Turtle tubing in Colorado.

4. Turtle Tubing

Want to experience Colorado rafting, but without the fast-paced atmosphere of paddling and battling rapids? Then, Turtle Tubing is for you. It’s exactly what the name implies -- you are floating on a tube going the speed of a turtle (maybe even a little slower!). It’s the perfect option for a relaxing day on the water. The tubing starts at Dotsero (about an hour west of Vail along Interstate 70) and lasts about two hours. It ends down river where a mobile pizza truck waits for you before the Turtle Bus takes you back to your car at the starting point. Or you can make it an all-day adventure. If you’re staying in the Vail area (Vail, Avon, Edwards, or Eagle), you can pay to catch a ride on the Turtle Bus in the morning. It’s a pretty fun bus that has its own liquor license. The bus has scheduled stops in each location to pick up passengers to take them to the float launch point in Dotsero. After your float, you have a chance to hang out at Turtle Beach before boarding the bus for a pizza party, then back home. This is an all-day tubing adventure. Turtle tubing is so laid back that it makes a great outdoor option if you have small kids in your party. Or, if you have a large group, you can even rent out the entire bus just for your party! Prices for float trips start at just under $60, and you should make reservations in advance if you can.

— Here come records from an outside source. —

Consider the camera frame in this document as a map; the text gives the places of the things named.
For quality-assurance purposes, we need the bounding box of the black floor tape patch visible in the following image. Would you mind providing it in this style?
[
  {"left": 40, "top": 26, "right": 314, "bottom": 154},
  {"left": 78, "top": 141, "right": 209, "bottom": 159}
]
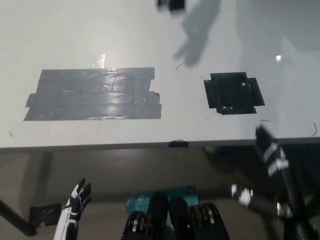
[{"left": 29, "top": 202, "right": 63, "bottom": 227}]

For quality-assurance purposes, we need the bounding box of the black table leg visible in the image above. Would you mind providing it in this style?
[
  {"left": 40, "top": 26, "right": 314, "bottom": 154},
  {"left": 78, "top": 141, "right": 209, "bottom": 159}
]
[{"left": 0, "top": 192, "right": 38, "bottom": 237}]

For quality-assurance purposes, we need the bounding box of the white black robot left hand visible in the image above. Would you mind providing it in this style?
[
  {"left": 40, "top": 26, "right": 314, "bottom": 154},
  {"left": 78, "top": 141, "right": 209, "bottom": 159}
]
[{"left": 53, "top": 177, "right": 93, "bottom": 240}]

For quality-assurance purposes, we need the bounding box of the grey duct tape patch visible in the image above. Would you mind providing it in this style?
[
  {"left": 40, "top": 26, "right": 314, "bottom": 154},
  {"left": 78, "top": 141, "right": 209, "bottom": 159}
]
[{"left": 23, "top": 66, "right": 163, "bottom": 122}]

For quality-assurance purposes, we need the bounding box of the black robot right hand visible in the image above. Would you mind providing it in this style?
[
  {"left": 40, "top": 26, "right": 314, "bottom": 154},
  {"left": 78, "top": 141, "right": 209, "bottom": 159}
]
[{"left": 254, "top": 124, "right": 290, "bottom": 178}]

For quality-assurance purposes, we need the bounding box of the small black rectangular box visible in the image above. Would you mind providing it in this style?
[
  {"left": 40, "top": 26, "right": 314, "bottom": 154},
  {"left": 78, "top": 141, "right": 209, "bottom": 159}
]
[{"left": 155, "top": 0, "right": 188, "bottom": 13}]

Nottingham Lake in Avon, Colorado.

5. Enjoy A Lake With A View

Just 10 miles west of Vail along Interstate 70 is Avon. Home to the world-class Beaver Creek Resort, it also has a vibrant town at the bottom of the mountain. Right in the middle of town is where you’ll find Nottingham Lake. The lake is surrounded by epic mountain views and offers various water sports through partner company Stand Up Paddle Colorado. They are located right at the lake and have both stand-up paddleboards and traditional paddleboards for rent. Or you can bring your own board if you have one. There’s also a swim beach, but watch out -- the water is cold! The sand is perfect for building sandcastles or playing a game of beach volleyball on one of the courts. Around the lake, there are plenty of grassy areas with shade to set up for the day. The lake is part of Henry A. Nottingham Park, which features a playground, soccer fields, picnic tables, grills, pickleball courts, softball fields, and an outdoor amphitheater.

Pro Tip: If you can time it right, one of the best times to visit Vail is at the start of what’s called the “shoulder season.” This is the season in between the busy summer season and the start of ski season. You can find great deals at restaurants during this time, but be careful -- some of the activities may close down for a short period of time due to decreased demand.